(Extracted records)

Segment Open

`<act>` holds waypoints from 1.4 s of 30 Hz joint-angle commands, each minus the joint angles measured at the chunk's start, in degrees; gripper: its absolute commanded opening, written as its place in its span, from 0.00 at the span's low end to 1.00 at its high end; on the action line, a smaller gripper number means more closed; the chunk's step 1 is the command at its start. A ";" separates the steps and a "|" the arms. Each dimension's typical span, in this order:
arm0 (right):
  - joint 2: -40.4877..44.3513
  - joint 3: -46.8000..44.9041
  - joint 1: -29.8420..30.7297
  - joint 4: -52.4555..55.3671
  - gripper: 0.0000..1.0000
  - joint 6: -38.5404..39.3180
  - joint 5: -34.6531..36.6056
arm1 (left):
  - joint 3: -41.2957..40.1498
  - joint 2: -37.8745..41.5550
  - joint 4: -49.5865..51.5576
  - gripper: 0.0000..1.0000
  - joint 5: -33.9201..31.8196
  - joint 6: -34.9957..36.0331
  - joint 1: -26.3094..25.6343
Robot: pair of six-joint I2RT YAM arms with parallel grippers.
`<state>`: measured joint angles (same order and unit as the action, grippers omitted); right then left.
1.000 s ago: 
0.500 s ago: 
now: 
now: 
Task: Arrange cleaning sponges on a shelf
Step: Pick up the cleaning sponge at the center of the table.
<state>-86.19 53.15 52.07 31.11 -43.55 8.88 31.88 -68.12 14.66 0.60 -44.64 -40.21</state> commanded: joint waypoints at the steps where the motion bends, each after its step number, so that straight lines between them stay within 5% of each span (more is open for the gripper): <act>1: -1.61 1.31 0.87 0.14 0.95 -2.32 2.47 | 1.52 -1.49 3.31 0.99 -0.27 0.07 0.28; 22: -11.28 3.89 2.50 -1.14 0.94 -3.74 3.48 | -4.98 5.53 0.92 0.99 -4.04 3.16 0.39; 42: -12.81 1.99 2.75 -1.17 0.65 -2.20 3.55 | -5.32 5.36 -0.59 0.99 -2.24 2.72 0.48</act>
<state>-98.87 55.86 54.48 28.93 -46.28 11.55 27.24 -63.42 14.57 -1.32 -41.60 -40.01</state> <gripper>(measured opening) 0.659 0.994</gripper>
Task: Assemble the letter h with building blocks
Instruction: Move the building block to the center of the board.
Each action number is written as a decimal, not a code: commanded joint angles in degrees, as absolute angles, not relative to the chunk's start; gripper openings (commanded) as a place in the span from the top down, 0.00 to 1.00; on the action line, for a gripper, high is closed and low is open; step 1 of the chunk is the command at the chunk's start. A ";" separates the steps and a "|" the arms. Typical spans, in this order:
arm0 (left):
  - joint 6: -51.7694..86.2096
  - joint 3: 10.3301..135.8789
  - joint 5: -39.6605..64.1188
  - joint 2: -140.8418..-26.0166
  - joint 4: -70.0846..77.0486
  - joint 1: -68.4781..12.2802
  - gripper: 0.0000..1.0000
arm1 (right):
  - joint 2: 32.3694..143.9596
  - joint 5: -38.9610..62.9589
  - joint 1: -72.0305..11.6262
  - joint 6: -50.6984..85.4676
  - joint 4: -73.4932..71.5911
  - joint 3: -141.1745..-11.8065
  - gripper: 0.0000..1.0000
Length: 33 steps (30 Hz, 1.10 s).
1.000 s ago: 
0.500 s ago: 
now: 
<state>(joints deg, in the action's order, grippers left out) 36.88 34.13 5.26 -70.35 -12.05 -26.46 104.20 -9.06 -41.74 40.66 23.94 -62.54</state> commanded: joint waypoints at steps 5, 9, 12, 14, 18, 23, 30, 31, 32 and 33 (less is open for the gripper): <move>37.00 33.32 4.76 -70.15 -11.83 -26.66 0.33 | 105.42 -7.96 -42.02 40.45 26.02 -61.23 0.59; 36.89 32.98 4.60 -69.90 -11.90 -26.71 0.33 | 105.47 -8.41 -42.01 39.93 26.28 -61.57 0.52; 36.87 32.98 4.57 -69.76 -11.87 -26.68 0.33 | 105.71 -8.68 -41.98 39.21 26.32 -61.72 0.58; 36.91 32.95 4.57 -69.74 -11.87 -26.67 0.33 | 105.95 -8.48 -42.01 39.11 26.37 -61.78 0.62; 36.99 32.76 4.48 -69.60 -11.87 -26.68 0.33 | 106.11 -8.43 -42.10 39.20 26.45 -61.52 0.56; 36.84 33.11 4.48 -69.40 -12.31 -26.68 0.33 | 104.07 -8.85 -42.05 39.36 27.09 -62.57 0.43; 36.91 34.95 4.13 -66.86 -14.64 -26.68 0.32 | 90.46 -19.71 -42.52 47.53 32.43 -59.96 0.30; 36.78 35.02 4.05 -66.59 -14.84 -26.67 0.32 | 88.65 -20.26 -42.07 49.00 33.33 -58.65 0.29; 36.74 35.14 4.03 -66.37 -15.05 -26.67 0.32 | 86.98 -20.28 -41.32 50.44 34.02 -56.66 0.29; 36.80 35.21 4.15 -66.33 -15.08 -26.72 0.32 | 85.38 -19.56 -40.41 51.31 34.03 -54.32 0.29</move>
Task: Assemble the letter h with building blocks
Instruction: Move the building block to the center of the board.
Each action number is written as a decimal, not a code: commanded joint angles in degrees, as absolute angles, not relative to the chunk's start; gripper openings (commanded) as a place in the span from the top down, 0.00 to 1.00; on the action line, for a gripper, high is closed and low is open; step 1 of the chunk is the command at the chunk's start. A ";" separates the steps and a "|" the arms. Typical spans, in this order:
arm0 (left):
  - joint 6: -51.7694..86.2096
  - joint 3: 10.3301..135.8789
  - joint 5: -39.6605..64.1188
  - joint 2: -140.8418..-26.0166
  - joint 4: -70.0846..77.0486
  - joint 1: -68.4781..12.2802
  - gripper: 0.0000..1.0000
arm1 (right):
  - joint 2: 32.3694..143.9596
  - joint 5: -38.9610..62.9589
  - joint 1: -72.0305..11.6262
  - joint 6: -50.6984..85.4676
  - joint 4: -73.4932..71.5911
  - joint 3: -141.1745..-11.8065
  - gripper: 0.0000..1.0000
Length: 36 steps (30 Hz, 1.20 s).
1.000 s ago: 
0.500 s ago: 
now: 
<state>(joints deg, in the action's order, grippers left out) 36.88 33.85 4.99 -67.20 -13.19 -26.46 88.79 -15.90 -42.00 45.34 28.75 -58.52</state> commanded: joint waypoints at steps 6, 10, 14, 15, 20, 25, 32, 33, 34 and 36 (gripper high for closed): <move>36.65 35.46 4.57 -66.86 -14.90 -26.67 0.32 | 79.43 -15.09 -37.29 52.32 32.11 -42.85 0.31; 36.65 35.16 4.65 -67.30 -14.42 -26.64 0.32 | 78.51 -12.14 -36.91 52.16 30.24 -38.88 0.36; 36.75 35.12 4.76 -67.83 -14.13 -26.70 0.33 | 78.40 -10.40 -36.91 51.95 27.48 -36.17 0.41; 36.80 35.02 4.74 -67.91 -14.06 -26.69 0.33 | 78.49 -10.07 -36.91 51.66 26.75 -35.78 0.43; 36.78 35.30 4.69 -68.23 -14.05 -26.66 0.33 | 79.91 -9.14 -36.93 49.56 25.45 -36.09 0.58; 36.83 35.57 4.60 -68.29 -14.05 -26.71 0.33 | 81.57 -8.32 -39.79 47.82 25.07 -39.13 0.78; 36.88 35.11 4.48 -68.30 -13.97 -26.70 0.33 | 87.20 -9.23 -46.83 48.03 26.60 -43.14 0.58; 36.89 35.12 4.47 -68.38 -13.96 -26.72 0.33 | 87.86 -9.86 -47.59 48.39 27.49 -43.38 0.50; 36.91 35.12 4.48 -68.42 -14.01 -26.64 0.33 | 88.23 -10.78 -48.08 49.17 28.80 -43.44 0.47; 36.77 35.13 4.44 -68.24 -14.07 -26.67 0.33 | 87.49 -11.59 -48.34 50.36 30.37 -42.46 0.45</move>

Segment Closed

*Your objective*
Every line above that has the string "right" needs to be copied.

*Output of the task*
arm0 (right):
`<state>`: measured joint angles (same order and unit as the action, grippers omitted); right then left.
arm1 (right):
arm1 (right):

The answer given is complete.